Technology Selection Framework
Open Table Formats: The Big Three
Quick Selection Guide:
| Use Case | Recommended | Alternative |
|---|---|---|
| Databricks Platform | Delta Lake | Iceberg (via Unity Catalog) |
| Streaming Ingest + Updates | Hudi MOR | Delta (deletion vectors) |
| High Partition Count | Iceberg | Hudi |
| Multi-cloud Strategy | Iceberg | Delta (open source) |
| Spark Ecosystem | Any OTF | Delta (best Spark integration) |
| Trino/Presto Queries | Iceberg | Delta (supported) |
Storage Format Selection
| Format | Best For | Avoid When |
|---|---|---|
| Parquet | Analytics, columnar queries | Row-heavy operations, write-heavy |
| ORC | Hive, Presto/Trino | Non-Hive ecosystems |
| Avro | Streaming, schema evolution | Analytical queries |
| JSON/CSV | Debugging, interchange | Production analytics (10-100x cost) |
Cost Rule of Thumb: Parquet compression typically saves 85-90% vs. CSV, and 60-70% vs. JSON. Never use JSON/CSV for production analytics storage.
Compute Engine Selection
Quick Selection:
| Scenario | Engine | Why |
|---|---|---|
| Local dev, < 100GB | DuckDB | Fast, simple, no cluster |
| Batch ETL at scale | Spark | Throughput, ecosystem |
| Interactive BI queries | Trino | Low latency, federation |
| Real-time analytics | ClickHouse | Ingestion performance |
| Serverless needed | BigQuery/Snowflake | Managed, auto-scale |
Cost Optimization Lens
Every decision in this module has cost implications:
Storage Costs
| Decision | Impact |
|---|---|
| Format choice | Parquet: 1x |
| Compression codec | Zstd: -20% vs. Snappy |
| File sizing | Optimal: 100% |
| Partitioning | Optimal: 1x |
| Tiering | Hot/Warm/Cold: 30-70% savings |
Compute Costs
| Decision | Impact |
|---|---|
| Engine choice | Spark: $1.00 |
| Cluster sizing | Right-sized: 1x |
| Spot instances | Spot: 60-80% discount |
| Caching | Cached: 90%+ cost reduction |
Network Costs
| Decision | Impact |
|---|---|
| Colocation | Same region: 1x |
| Federation | Direct: $0.01/GB |
Architecture Patterns
Pattern 1: Bronze-Silver-Gold
Cost Implications: 2-3x storage cost for multiple layers, justified by:
- Reduced reprocessing costs
- Faster time-to-insight
- Better data quality
Pattern 2: Unified Lakehouse
Cost Benefits:
- Single copy of data (no lake + warehouse duplication)
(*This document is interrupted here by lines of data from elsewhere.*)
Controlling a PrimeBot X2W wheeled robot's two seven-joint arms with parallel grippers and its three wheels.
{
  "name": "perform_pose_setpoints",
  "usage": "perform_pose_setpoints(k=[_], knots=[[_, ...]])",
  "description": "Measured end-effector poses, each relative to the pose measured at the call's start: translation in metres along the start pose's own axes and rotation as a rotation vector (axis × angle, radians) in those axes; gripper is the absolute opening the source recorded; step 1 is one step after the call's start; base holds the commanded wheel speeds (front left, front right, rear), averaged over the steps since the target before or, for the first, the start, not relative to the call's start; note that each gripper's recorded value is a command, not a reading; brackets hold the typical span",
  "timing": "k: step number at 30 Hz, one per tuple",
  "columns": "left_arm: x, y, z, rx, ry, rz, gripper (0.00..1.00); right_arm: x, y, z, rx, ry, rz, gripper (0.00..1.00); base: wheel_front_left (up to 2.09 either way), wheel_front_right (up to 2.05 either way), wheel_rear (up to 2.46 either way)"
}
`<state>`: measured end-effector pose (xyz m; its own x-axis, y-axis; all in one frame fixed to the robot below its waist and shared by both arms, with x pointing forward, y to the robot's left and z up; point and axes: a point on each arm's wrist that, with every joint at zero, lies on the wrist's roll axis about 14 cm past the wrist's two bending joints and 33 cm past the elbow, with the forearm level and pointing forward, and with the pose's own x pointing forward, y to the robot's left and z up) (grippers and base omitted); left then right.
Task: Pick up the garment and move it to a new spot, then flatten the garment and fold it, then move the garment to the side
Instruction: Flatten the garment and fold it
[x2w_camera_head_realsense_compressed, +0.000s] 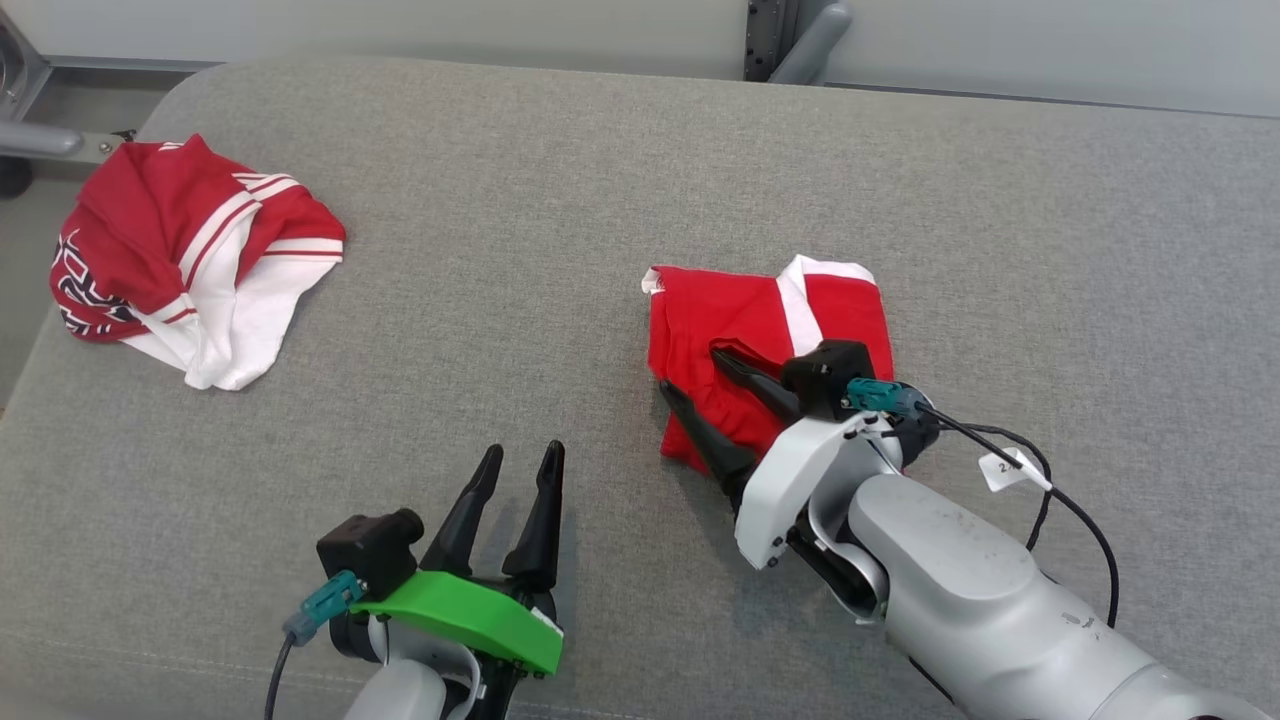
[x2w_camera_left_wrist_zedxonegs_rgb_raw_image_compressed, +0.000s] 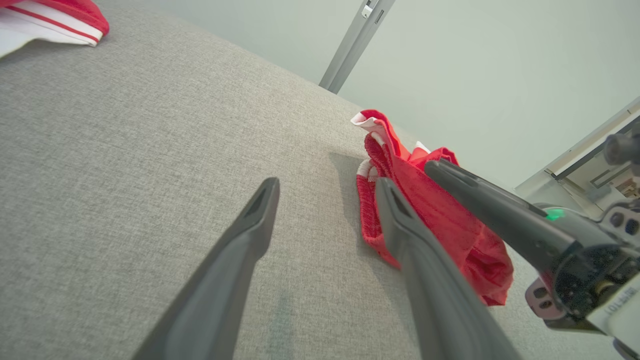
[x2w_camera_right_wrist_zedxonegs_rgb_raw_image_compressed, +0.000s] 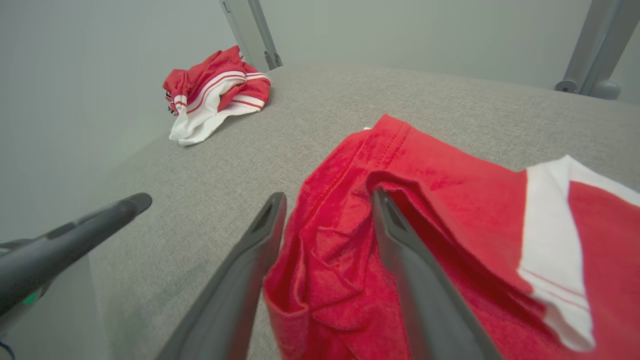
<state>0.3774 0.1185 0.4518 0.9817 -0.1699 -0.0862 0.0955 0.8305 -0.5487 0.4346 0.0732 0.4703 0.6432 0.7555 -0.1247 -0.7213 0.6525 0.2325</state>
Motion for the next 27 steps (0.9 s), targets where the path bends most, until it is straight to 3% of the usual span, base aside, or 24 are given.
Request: perform_pose_setpoints(k=[8,12,16,18,25,26,27], knots=[[0.001,0.01,0.002,-0.01,-0.009,0.03,1.0,0.001,0.006,0.016,0.037,-0.061,0.028,1.0,0.0,0.0,0.0],[0.006,0.004,0.0,-0.006,-0.003,0.01,1.0,-0.013,-0.026,0.039,0.076,-0.142,-0.058,1.0,0.0,0.0,0.0],[0.009,-0.001,-0.002,-0.004,0.004,-0.006,1.0,-0.041,-0.061,0.008,0.122,-0.09,-0.177,1.0,0.0,0.0,0.0],[0.009,-0.002,-0.003,-0.005,0.008,-0.009,1.0,-0.047,-0.064,-0.01,0.132,-0.046,-0.195,1.0,0.0,0.0,0.0],[0.007,0.005,-0.004,-0.005,0.01,0.011,1.0,-0.043,-0.071,-0.018,0.127,-0.027,-0.209,1.0,0.0,0.0,0.0],[0.007,0.006,-0.004,-0.005,0.01,0.015,1.0,-0.043,-0.072,-0.02,0.126,-0.021,-0.213,0.92,0.0,0.0,0.0],[0.006,0.007,-0.004,-0.006,0.009,0.018,1.0,-0.042,-0.073,-0.022,0.124,-0.015,-0.216,0.91,0.0,0.0,0.0]])
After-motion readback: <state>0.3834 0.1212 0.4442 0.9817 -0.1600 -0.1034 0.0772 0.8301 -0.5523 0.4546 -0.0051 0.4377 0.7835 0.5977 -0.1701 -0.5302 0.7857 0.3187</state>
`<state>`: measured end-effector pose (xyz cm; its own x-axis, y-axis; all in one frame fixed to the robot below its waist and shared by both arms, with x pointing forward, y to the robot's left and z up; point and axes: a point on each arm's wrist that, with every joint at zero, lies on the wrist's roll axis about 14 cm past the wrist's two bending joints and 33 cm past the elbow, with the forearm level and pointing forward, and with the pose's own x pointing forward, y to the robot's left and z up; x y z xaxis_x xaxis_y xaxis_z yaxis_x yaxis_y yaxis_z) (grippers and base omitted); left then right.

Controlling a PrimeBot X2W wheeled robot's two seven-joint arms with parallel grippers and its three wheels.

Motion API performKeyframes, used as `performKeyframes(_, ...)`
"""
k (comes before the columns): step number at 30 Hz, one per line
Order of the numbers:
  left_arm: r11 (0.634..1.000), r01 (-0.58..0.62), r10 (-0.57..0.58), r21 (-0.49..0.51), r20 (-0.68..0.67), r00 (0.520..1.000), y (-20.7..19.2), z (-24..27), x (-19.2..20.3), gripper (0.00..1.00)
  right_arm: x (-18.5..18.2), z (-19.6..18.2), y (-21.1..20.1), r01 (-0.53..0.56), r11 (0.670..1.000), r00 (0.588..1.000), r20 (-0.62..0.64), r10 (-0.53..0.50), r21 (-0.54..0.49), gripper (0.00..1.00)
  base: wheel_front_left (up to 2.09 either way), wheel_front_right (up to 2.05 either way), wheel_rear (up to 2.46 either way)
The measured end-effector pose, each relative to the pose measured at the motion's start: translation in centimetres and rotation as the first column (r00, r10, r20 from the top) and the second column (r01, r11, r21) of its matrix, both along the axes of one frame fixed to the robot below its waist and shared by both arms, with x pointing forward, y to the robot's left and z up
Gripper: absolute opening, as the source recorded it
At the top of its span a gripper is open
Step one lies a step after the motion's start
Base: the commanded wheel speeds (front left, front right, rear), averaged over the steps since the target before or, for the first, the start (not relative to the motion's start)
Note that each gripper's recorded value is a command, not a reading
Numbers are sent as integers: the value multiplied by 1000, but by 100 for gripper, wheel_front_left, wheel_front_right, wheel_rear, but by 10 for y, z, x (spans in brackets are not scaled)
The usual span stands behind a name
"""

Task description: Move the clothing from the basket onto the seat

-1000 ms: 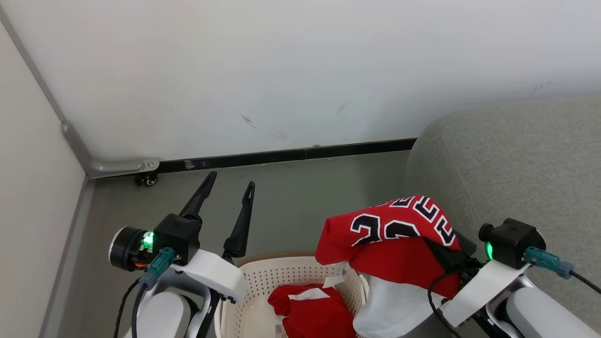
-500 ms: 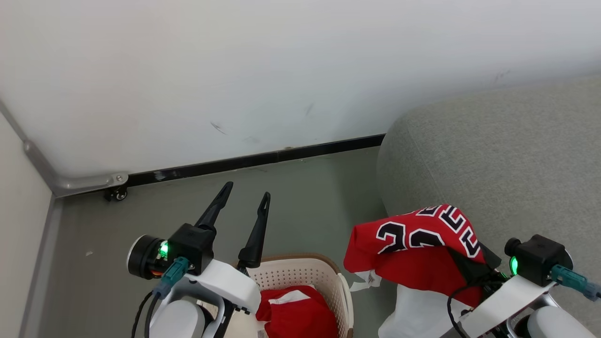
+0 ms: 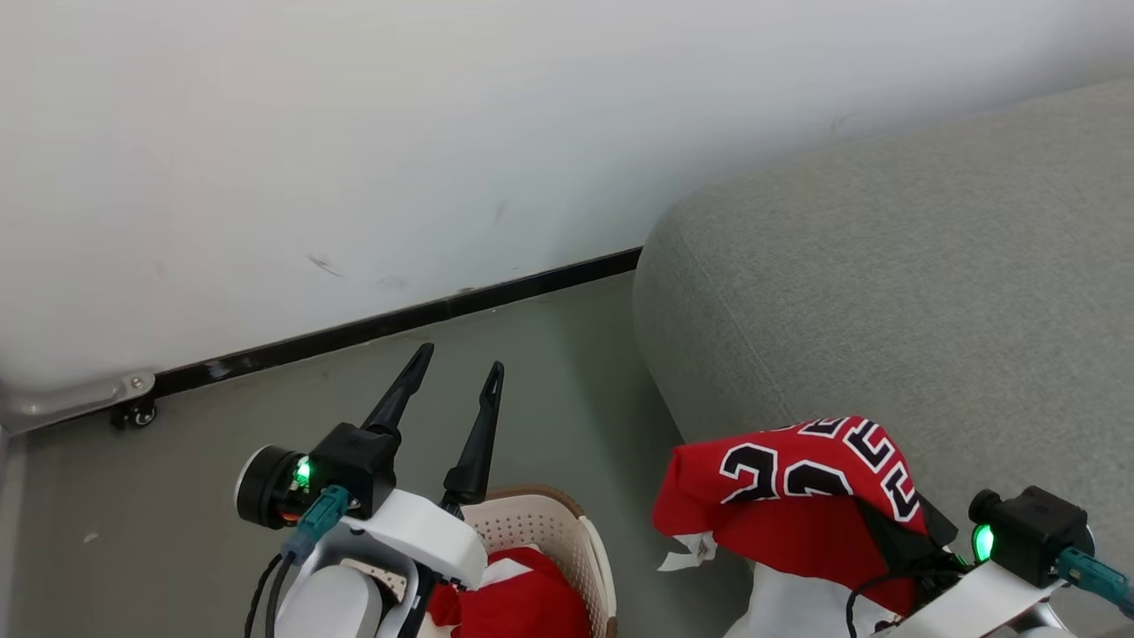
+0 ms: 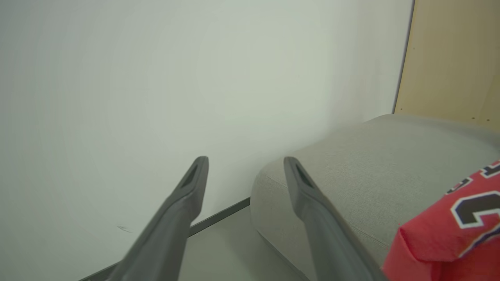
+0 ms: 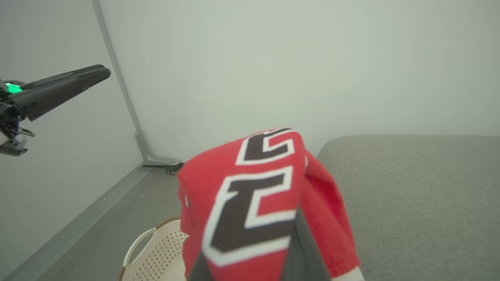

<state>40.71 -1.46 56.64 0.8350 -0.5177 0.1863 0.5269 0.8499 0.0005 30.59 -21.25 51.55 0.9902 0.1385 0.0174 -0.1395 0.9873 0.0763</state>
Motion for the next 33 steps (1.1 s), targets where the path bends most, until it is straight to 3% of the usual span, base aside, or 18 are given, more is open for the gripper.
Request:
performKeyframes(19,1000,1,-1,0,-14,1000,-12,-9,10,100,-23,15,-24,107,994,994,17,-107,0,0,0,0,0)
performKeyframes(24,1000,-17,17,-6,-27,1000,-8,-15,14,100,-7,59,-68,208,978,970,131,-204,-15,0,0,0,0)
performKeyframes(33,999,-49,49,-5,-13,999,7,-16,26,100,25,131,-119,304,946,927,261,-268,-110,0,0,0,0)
- Independent compute scaling
- Right-size compute per workload
Senior Level Gotchas
Gotcha 1: The Small Files Death Spiral
Problem: Streaming creates thousands of small files → Slow queries → Expensive scans → More files from retries.
Solution:
- Continuous compaction (OPTIMIZE in Delta, rewrite_data_files in Iceberg)
- Target file size: 128MB-1GB for Parquet
- Monitor file count metrics
Cost Impact: Unchecked small files can increase query costs by 10-100x.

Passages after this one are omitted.